Fast Probabilistic Consensus (FPC) – Konsens im IOTA-Tangle

20. Aug’19

Übersetzung des Blogartikel vom Autor Sebastian Mueller, IOTA Foundation.


Dies ist der erste in einer Reihe von Beiträgen, in denen die in IOTA Coordicide beschriebenen Konsensprotokolle erläutert werden. Das Hauptziel dieser Reihe ist es, die Community über aktuelle Forschungsergebnisse auf dem Laufenden zu halten und interessante Forschungsfragen zu erklären, die gute Chancen haben, durch Coordicide-Zuschüsse (aus dem 5 Mio. Fond) finanziert zu werden. Wie Sie sehen werden, ist das Thema ziemlich umfangreich und es gibt viele Verbindungen und Abhängigkeiten zu anderen Teilen des Coordicide-Projekts.

Angesichts dieser Komplexität werden wir versuchen, jeweils nur einige Punkte zu erklären und uns auf Fragen zu konzentrieren, die derzeit untersucht werden. 

Wir möchten jedoch darauf hinweisen, dass IOTA bereits über alle wichtigen Bestandteile für eine effiziente und sichere Lösung für Coordicide verfügt.

Die verbleibenden Fragen beziehen sich auf die Optimalität der Lösung, zum Beispiel:

  • Sicherheit erhöhen
  • Erhöhung der Nachhaltigkeit (z. B. Verringerung der Nachrichtenkomplexität, Verringerung des PoW)
  • TPS erhöhen
  • Weniger Zeit bis zur Endgültigkeit (Transaktion)
  • Erhöhung der Flexibilität der Implementierungen für zukünftige Herausforderungen


Warum Konsens?

Verteilte Konsensalgorithmen ermöglichen es vernetzten Systemen, sich in Situationen, in denen eine dezentrale Entscheidungsfindung schwierig oder sogar unmöglich ist, auf einen erforderlichen Status oder eine erforderliche Meinung zu einigen.

Distributed Computing ist von Natur aus unzuverlässig. Durch das Erreichen eines Konsenses kann ein verteiltes System als eine Einheit arbeiten. Die Bedeutung dieser Herausforderung beruht auf ihrer Allgegenwart, bei der Fehlertoleranz einer der grundlegendsten Aspekte ist.

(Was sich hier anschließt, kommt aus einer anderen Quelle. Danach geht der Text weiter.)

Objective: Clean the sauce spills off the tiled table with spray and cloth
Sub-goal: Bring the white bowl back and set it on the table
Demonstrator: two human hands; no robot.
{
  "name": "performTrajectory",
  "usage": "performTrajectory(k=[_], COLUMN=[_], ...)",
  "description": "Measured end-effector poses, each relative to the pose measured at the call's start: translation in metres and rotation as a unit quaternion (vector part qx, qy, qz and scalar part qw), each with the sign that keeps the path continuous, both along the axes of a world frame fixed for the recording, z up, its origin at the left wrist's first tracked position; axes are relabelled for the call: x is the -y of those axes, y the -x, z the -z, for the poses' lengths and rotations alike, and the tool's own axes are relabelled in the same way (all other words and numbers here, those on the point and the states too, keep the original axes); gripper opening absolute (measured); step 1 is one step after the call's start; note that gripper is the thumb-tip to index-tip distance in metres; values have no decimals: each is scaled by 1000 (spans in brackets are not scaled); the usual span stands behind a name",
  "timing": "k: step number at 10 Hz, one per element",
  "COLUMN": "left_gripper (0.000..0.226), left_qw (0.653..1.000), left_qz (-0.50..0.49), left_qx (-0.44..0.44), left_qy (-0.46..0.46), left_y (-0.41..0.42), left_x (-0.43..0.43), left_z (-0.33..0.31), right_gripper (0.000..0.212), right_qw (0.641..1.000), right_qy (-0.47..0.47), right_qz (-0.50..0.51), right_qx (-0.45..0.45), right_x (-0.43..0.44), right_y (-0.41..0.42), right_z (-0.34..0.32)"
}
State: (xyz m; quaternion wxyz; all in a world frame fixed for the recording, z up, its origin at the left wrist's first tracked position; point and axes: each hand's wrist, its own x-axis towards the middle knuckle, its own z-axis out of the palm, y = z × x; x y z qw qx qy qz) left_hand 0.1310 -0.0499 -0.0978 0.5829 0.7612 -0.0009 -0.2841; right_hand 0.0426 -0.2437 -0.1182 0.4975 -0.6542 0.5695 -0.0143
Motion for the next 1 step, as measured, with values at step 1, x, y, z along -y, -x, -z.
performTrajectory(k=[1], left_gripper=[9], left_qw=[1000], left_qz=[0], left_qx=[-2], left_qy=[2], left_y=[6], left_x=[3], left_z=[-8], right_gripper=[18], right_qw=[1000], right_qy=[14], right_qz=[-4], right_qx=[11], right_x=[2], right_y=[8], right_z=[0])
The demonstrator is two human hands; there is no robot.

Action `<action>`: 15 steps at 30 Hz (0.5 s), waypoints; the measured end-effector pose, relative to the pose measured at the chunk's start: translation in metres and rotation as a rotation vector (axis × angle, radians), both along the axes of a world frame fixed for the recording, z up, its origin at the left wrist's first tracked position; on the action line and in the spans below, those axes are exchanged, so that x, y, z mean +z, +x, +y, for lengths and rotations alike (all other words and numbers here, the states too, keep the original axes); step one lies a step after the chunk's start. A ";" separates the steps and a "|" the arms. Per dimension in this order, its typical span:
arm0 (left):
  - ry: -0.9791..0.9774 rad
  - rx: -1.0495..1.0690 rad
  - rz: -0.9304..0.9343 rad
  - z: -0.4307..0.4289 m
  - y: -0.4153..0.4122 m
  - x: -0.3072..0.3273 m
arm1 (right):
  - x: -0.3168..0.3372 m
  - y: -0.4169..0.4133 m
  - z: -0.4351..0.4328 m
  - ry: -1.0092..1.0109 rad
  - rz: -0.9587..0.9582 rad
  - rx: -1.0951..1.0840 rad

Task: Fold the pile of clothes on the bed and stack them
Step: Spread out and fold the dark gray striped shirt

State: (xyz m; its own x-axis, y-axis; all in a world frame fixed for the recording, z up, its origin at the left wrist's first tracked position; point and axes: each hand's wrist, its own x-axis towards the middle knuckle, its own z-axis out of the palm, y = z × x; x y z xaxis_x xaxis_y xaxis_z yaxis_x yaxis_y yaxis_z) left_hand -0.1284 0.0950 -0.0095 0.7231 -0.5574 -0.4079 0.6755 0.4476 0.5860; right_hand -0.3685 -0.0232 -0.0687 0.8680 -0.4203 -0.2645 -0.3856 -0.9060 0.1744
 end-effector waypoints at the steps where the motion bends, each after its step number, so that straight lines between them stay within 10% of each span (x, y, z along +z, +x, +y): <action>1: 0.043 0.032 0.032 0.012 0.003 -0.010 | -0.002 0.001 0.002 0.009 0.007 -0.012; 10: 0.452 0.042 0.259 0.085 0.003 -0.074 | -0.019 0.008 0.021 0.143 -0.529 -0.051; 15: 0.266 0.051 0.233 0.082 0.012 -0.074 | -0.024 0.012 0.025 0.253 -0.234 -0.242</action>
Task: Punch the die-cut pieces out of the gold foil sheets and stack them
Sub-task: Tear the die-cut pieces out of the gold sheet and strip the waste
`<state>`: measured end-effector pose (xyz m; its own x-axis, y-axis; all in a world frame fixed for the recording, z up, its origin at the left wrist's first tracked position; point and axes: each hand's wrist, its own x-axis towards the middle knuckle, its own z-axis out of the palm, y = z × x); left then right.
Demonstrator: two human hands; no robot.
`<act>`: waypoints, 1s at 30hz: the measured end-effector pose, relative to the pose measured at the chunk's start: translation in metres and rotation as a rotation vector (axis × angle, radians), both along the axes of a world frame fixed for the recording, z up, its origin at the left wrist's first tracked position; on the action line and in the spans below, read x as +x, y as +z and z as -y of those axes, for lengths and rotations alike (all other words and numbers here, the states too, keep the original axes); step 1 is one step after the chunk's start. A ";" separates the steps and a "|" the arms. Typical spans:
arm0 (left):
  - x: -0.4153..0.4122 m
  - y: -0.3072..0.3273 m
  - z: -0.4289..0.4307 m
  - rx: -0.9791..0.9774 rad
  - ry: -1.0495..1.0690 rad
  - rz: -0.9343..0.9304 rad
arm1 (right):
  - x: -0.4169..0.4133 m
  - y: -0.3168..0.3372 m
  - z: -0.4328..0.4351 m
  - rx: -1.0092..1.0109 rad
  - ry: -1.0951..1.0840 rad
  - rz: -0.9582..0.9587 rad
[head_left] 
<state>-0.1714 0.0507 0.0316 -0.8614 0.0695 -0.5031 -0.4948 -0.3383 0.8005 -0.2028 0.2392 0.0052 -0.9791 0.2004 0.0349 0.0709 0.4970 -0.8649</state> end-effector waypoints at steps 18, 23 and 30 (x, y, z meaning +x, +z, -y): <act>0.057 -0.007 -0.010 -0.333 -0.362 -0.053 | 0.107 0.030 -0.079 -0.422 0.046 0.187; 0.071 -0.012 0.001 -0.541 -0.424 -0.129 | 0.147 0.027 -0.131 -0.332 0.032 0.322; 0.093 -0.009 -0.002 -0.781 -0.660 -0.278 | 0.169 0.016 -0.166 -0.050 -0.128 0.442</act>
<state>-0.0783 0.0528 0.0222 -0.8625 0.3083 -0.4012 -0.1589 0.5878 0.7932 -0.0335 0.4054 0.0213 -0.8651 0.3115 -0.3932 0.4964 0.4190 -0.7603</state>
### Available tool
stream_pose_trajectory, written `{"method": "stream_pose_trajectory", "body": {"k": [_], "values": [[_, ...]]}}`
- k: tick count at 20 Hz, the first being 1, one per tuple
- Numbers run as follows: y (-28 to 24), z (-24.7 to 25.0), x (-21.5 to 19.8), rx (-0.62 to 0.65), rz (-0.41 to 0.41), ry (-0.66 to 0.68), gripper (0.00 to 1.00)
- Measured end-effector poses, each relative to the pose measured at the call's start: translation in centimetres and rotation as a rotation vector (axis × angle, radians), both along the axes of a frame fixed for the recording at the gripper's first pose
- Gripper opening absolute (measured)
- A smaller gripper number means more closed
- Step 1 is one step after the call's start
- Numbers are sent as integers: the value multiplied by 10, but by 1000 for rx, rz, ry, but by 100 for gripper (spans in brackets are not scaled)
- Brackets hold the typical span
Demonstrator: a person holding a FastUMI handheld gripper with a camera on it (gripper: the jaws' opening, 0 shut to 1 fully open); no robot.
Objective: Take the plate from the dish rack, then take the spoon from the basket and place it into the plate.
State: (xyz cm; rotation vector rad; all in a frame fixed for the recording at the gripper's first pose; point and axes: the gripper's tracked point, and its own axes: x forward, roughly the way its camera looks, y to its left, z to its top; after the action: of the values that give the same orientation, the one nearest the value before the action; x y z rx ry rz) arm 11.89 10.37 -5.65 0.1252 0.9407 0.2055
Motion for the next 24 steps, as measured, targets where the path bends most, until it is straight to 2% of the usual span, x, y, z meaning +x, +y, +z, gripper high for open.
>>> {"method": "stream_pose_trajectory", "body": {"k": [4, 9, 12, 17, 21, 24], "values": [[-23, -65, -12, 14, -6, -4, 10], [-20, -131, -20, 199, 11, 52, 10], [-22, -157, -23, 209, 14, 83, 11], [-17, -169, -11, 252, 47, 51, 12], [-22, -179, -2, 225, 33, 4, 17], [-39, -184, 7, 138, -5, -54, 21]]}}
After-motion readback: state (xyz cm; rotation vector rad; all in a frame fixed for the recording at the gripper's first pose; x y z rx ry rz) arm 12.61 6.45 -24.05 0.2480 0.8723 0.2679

Häufige Beispiele sind: replizierte Dateisysteme, Uhrzeitsynchronisation, Ressourcenzuweisung, Aufgabenplanung und nicht zuletzt Distributed Ledger (verteilte Hauptbücher).

Verteilte Systeme bilden ein umfassendes und klassisches Thema in der Informatik, und dasselbe gilt für zugehörige Konsensprotokolle: Eine elegante Einführung in dieses Thema finden Sie unter Funktionsweise von verteiltem Konsens.

Bei den vorhandenen Konsensprotokollen handelt es sich im Wesentlichen um die klassischen Protokolle – z. B. auf PAXOS-Basis – und um den jüngsten Game-Changer: den Nakamoto-Konsens. Beide Protokolle unterliegen schwerwiegenden Einschränkungen.

Die klassischen Protokolle haben eine quadratische Nachrichtenkomplexität, erfordern präzises Mitgliedschaftswissen und sind eher anfällig für Störungen. Das Nakamoto-Protokoll hingegen ist robust und erfordert keine konkreten Mitgliedschaften. Sie stützt sich jedoch auf PoW, was zu bekannten Problemen wie Mining-Rennen und Nicht-Skalierbarkeit führt.


Wie wird ein Konsens im IOTA-Tangle erreicht?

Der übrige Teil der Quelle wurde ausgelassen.